* [To do]: When the line containing "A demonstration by" is found in the data below, copy it and each line after it through the line containing "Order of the", exactly and with no others.

Content starts

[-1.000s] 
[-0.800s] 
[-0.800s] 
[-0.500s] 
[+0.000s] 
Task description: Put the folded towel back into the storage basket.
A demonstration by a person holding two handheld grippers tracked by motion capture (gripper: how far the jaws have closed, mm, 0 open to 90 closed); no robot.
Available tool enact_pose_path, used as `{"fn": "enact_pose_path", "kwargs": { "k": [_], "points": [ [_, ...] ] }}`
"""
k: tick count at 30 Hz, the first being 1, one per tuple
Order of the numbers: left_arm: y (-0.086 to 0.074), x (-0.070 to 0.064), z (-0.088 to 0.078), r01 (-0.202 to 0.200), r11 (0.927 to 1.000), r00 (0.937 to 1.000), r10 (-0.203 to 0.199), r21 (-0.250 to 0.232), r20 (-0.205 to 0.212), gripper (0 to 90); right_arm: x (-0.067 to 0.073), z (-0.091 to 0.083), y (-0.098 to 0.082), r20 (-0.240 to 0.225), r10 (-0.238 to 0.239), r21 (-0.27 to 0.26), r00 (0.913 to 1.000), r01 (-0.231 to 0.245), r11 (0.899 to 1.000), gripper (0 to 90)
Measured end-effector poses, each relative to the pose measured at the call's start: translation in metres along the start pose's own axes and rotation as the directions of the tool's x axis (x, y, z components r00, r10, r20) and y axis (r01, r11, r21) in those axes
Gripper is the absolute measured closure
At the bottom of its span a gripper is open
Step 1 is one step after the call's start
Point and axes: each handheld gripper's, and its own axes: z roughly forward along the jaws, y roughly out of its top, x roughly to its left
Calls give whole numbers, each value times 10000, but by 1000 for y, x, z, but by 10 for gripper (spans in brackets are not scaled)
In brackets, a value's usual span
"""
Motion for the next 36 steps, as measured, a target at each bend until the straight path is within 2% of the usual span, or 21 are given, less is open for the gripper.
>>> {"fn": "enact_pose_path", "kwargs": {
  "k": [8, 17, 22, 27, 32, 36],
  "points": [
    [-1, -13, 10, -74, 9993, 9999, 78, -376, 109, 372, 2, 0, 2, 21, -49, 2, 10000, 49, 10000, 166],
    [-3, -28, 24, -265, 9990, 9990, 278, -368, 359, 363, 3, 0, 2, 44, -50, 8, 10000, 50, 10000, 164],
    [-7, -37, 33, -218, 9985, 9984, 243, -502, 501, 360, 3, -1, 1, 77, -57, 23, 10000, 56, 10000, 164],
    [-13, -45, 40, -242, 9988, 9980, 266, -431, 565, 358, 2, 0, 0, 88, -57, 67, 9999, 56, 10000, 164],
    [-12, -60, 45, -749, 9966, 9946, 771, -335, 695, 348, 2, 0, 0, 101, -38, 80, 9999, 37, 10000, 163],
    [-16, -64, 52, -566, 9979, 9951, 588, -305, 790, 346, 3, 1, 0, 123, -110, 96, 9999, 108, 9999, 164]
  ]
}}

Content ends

* [Exercise output]:
A demonstration by a person holding two handheld grippers tracked by motion capture (gripper: how far the jaws have closed, mm, 0 open to 90 closed); no robot.
Available tool enact_pose_path, used as `{"fn": "enact_pose_path", "kwargs": { "k": [_], "points": [ [_, ...] ] }}`
"""
k: tick count at 30 Hz, the first being 1, one per tuple
Order of the numbers: left_arm: y (-0.086 to 0.074), x (-0.070 to 0.064), z (-0.088 to 0.078), r01 (-0.202 to 0.200), r11 (0.927 to 1.000), r00 (0.937 to 1.000), r10 (-0.203 to 0.199), r21 (-0.250 to 0.232), r20 (-0.205 to 0.212), gripper (0 to 90); right_arm: x (-0.067 to 0.073), z (-0.091 to 0.083), y (-0.098 to 0.082), r20 (-0.240 to 0.225), r10 (-0.238 to 0.239), r21 (-0.27 to 0.26), r00 (0.913 to 1.000), r01 (-0.231 to 0.245), r11 (0.899 to 1.000), gripper (0 to 90)

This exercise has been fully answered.